**WHAT TO PRODUCE**
Give the data a second time, exactly and in full.

--- RECORDED INFORMATION Enclosed Below ---

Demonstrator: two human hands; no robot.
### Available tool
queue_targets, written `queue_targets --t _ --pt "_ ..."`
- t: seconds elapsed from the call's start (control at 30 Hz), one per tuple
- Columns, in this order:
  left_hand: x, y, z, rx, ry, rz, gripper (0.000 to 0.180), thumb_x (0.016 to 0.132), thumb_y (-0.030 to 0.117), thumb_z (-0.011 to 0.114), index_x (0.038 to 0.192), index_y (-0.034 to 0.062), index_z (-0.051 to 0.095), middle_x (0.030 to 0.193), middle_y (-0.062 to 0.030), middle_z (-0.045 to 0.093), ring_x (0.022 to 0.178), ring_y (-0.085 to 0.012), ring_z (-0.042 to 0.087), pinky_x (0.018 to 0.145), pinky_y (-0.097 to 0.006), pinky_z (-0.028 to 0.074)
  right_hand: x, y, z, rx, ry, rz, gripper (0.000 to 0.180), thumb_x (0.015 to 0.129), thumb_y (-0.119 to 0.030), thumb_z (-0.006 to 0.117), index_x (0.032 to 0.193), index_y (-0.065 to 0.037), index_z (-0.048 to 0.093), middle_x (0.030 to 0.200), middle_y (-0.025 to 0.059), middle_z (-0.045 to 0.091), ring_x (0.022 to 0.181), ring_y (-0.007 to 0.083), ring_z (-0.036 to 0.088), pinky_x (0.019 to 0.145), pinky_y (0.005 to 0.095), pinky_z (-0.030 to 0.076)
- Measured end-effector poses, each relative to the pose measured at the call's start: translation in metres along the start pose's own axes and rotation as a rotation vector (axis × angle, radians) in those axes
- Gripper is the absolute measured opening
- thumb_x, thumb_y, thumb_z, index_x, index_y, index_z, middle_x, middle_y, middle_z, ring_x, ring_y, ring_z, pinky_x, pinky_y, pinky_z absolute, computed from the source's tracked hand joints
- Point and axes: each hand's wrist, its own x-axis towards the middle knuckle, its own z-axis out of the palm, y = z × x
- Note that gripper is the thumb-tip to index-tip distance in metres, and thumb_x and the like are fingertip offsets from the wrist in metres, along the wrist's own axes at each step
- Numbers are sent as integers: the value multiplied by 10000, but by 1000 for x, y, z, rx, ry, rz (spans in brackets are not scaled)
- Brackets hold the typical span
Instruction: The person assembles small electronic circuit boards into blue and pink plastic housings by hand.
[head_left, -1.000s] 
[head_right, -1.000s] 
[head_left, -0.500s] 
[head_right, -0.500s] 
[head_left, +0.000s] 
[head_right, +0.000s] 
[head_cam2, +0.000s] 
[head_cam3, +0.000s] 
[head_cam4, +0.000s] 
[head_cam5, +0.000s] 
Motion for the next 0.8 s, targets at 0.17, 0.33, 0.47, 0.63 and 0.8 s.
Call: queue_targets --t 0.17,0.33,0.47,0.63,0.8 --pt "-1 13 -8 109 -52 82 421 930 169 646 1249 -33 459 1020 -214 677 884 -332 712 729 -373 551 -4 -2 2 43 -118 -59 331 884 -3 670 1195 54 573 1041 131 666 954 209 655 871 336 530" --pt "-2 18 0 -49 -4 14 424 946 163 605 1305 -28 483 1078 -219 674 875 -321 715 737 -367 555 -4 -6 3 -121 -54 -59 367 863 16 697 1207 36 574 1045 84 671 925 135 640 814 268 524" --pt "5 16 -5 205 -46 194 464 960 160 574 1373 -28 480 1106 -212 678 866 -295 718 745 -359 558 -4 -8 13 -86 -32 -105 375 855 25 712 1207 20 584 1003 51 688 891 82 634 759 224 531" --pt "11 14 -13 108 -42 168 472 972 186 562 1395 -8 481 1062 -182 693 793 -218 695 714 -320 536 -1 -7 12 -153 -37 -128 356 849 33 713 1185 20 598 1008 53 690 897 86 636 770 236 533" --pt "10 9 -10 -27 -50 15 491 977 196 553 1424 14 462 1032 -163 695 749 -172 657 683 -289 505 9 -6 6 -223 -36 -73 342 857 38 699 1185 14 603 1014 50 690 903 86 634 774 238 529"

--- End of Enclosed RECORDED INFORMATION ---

**RESPONSE TO THIS EXERCISE**
Demonstrator: two human hands; no robot.
### Available tool
queue_targets, written `queue_targets --t _ --pt "_ ..."`
- t: seconds elapsed from the call's start (control at 30 Hz), one per tuple
- Columns, in this order:
  left_hand: x, y, z, rx, ry, rz, gripper (0.000 to 0.180), thumb_x (0.016 to 0.132), thumb_y (-0.030 to 0.117), thumb_z (-0.011 to 0.114), index_x (0.038 to 0.192), index_y (-0.034 to 0.062), index_z (-0.051 to 0.095), middle_x (0.030 to 0.193), middle_y (-0.062 to 0.030), middle_z (-0.045 to 0.093), ring_x (0.022 to 0.178), ring_y (-0.085 to 0.012), ring_z (-0.042 to 0.087), pinky_x (0.018 to 0.145), pinky_y (-0.097 to 0.006), pinky_z (-0.028 to 0.074)
  right_hand: x, y, z, rx, ry, rz, gripper (0.000 to 0.180), thumb_x (0.015 to 0.129), thumb_y (-0.119 to 0.030), thumb_z (-0.006 to 0.117), index_x (0.032 to 0.193), index_y (-0.065 to 0.037), index_z (-0.048 to 0.093), middle_x (0.030 to 0.200), middle_y (-0.025 to 0.059), middle_z (-0.045 to 0.091), ring_x (0.022 to 0.181), ring_y (-0.007 to 0.083), ring_z (-0.036 to 0.088), pinky_x (0.019 to 0.145), pinky_y (0.005 to 0.095), pinky_z (-0.030 to 0.076)
- Measured end-effector poses, each relative to the pose measured at the call's start: translation in metres along the start pose's own axes and rotation as a rotation vector (axis × angle, radians) in those axes
- Gripper is the absolute measured opening
- thumb_x, thumb_y, thumb_z, index_x, index_y, index_z, middle_x, middle_y, middle_z, ring_x, ring_y, ring_z, pinky_x, pinky_y, pinky_z absolute, computed from the source's tracked hand joints
- Point and axes: each hand's wrist, its own x-axis towards the middle knuckle, its own z-axis out of the palm, y = z × x
- Note that gripper is the thumb-tip to index-tip distance in metres, and thumb_x and the like are fingertip offsets from the wrist in metres, along the wrist's own axes at each step
- Numbers are sent as integers: the value multiplied by 10000, but by 1000 for x, y, z, rx, ry, rz (spans in brackets are not scaled)
- Brackets hold the typical span
Instruction: The person assembles small electronic circuit boards into blue and pink plastic housings by hand.
[head_left, -1.000s] 
[head_right, -1.000s] 
[head_left, -0.500s] 
[head_right, -0.500s] 
[head_left, +0.000s] 
[head_right, +0.000s] 
[head_cam2, +0.000s] 
[head_cam3, +0.000s] 
[head_cam4, +0.000s] 
[head_cam5, +0.000s] 
Motion for the next 0.8 s, targets at 0.17, 0.33, 0.47, 0.63 and 0.8 s.
Call: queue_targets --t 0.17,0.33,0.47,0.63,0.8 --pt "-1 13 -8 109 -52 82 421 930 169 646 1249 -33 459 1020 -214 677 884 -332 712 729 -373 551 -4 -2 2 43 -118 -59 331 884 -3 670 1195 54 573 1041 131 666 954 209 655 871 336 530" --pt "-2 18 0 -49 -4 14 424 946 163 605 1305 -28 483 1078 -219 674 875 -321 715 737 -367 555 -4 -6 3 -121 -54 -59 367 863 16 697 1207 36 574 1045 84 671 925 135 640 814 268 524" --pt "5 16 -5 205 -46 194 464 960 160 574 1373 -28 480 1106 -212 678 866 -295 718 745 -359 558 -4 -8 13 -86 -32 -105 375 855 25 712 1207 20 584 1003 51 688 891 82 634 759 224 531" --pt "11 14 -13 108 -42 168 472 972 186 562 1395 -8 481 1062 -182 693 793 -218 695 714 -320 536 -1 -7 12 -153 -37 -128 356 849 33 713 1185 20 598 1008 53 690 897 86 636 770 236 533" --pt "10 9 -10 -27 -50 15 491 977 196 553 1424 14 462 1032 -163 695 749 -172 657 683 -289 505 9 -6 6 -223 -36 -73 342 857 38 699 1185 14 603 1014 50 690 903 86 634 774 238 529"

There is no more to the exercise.